**Exercise prompt**
Retype only the lines at the head of the records, first through the one with "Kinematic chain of", exactly as written.

**Source material**
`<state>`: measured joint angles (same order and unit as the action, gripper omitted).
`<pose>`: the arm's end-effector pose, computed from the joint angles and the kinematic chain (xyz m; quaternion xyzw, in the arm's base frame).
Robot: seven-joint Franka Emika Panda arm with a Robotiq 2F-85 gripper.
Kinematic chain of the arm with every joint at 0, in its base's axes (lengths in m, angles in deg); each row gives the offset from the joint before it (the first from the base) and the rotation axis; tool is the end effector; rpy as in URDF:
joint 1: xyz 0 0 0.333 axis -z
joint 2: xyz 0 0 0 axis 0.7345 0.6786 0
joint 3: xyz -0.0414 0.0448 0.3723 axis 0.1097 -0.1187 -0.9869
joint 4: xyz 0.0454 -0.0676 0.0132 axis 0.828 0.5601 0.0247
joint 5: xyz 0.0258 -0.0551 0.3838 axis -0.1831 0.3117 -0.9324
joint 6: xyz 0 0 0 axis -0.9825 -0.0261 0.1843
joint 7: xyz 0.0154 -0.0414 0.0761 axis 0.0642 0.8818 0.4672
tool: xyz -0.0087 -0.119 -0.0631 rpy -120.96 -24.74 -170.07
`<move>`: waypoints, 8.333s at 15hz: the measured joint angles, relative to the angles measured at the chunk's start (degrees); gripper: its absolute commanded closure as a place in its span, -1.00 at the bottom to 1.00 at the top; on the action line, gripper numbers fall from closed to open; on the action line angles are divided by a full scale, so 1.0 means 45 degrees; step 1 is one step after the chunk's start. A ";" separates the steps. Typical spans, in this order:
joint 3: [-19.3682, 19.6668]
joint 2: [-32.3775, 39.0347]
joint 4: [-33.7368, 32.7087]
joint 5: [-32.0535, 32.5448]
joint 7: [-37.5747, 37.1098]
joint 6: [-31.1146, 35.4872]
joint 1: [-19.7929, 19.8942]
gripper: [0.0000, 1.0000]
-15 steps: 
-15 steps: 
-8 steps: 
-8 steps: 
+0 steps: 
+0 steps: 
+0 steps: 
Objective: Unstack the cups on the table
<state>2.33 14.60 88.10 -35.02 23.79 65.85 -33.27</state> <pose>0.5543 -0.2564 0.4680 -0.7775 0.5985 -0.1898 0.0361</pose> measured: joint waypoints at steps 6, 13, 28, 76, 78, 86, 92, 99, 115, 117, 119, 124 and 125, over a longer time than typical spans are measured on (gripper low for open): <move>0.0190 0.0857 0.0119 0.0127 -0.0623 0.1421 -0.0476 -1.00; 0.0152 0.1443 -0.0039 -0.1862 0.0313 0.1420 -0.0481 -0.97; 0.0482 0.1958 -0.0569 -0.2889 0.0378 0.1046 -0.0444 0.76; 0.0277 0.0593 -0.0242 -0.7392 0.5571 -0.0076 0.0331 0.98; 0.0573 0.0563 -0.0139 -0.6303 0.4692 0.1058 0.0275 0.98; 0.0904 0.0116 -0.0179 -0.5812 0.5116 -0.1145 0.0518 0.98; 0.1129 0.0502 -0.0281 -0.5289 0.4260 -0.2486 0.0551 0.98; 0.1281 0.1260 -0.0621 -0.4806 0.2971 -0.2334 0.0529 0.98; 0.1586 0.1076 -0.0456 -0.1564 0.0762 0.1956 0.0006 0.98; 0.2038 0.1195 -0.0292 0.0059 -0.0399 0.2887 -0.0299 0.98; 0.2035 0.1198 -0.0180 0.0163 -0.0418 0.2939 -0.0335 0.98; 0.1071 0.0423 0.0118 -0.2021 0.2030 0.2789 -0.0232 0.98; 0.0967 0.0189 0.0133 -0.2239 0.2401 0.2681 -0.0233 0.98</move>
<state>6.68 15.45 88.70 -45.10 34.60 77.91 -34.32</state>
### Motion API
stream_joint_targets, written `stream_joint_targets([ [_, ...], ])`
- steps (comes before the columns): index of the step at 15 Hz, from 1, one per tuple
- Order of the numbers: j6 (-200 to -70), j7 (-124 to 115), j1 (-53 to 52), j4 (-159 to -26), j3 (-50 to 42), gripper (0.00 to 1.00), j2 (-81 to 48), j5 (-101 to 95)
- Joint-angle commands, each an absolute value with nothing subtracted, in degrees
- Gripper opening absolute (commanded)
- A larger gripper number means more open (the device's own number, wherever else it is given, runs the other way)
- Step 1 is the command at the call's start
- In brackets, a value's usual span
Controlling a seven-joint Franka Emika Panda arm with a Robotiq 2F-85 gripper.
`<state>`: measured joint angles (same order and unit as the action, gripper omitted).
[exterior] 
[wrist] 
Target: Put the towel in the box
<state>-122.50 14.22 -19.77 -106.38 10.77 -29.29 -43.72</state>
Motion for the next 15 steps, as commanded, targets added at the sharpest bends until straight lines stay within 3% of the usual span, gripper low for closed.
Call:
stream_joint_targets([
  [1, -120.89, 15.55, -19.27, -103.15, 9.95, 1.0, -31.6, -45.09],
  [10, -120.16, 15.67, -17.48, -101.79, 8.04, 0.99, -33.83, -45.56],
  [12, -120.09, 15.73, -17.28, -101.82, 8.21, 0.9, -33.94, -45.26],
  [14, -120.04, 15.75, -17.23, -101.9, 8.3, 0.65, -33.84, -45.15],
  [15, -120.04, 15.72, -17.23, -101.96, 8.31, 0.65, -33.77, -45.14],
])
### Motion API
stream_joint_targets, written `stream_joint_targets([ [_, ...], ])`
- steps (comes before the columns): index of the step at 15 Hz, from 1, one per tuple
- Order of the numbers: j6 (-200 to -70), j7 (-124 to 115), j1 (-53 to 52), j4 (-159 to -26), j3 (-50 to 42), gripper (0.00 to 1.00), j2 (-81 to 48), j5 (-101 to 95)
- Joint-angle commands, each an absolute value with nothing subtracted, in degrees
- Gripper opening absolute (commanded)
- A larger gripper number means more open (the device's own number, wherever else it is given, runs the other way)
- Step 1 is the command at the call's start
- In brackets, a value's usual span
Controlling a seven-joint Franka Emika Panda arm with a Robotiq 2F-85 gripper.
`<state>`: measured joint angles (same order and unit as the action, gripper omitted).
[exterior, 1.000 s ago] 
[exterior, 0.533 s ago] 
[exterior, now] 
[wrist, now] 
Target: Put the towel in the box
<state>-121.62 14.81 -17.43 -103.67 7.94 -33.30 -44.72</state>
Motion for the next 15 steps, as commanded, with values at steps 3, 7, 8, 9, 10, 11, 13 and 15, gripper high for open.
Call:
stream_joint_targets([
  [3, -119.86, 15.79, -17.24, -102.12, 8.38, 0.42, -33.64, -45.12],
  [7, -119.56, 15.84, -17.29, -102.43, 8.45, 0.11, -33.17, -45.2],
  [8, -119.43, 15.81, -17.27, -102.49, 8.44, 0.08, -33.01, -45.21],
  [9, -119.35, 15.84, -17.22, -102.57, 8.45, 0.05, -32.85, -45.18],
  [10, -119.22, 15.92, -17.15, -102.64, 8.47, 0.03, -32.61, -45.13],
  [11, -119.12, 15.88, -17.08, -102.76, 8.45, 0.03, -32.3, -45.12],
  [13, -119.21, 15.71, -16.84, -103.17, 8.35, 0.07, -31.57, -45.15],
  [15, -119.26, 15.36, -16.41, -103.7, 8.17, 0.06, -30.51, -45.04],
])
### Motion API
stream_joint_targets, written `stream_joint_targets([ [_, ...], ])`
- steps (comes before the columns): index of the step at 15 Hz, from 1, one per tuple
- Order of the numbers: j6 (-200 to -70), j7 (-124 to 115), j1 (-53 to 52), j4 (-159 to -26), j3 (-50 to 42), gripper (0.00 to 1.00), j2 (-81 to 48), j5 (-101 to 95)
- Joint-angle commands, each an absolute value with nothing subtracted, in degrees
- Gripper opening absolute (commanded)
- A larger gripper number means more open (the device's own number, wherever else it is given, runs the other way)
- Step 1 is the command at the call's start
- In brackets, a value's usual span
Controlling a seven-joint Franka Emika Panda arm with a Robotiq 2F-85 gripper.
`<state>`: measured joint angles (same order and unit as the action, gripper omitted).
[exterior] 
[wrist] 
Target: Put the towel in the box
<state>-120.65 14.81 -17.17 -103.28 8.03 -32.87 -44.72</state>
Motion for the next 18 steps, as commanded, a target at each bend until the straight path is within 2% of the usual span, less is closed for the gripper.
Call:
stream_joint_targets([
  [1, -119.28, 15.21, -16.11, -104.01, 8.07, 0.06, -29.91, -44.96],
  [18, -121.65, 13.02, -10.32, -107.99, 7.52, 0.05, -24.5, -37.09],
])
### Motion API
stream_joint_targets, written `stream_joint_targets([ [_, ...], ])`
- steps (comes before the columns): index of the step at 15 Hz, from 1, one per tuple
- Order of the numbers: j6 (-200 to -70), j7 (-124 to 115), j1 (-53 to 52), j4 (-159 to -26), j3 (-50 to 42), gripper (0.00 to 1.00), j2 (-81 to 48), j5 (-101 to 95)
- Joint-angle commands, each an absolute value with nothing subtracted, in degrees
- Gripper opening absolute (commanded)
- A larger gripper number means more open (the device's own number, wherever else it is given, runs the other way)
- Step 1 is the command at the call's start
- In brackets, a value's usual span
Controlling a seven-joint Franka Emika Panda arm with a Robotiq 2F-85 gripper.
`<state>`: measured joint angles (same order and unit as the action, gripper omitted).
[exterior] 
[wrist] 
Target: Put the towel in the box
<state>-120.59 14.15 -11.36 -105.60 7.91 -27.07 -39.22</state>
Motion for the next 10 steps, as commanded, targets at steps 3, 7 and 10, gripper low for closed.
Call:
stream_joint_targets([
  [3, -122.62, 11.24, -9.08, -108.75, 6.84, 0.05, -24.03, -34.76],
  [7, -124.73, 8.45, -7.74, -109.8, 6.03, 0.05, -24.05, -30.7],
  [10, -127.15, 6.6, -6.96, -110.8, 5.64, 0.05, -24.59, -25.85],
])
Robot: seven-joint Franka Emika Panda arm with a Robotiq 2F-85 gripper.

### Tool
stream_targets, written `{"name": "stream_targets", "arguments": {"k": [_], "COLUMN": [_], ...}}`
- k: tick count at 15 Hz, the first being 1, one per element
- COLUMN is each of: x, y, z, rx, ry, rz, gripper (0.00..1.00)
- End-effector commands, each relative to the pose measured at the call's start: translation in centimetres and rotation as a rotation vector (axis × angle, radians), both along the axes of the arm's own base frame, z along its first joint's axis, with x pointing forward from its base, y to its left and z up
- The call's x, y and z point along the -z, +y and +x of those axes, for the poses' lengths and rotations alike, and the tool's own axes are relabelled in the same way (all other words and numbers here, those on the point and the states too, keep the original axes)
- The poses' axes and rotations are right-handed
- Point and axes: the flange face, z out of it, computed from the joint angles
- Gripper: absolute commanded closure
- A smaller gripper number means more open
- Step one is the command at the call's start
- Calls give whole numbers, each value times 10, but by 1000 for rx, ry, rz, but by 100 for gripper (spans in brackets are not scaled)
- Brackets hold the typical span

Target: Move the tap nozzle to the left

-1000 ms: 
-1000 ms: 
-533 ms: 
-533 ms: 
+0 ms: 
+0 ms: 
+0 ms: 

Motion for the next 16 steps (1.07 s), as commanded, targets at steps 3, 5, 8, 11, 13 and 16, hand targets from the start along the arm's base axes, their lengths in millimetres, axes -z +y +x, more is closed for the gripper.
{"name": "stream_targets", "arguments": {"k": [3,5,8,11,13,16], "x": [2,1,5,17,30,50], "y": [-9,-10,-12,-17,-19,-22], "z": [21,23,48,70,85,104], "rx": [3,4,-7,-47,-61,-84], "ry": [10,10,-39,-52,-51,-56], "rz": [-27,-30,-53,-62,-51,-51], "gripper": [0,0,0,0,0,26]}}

**Answer**
`<state>`: measured joint angles (same order and unit as the action, gripper omitted).
`<pose>`: the arm's end-effector pose, computed from the joint angles and the kinematic chain (xyz m; quaternion xyzw, in the arm's base frame).
Robot: seven-joint Franka Emika Panda arm with a Robotiq 2F-85 gripper.
Kinematic chain of the arm with every joint at 0, in its base's axes (lengths in m, angles in deg); each row gives the offset from the joint before it (the first from the base) and the rotation axis; tool is the end effector; rpy as in URDF:

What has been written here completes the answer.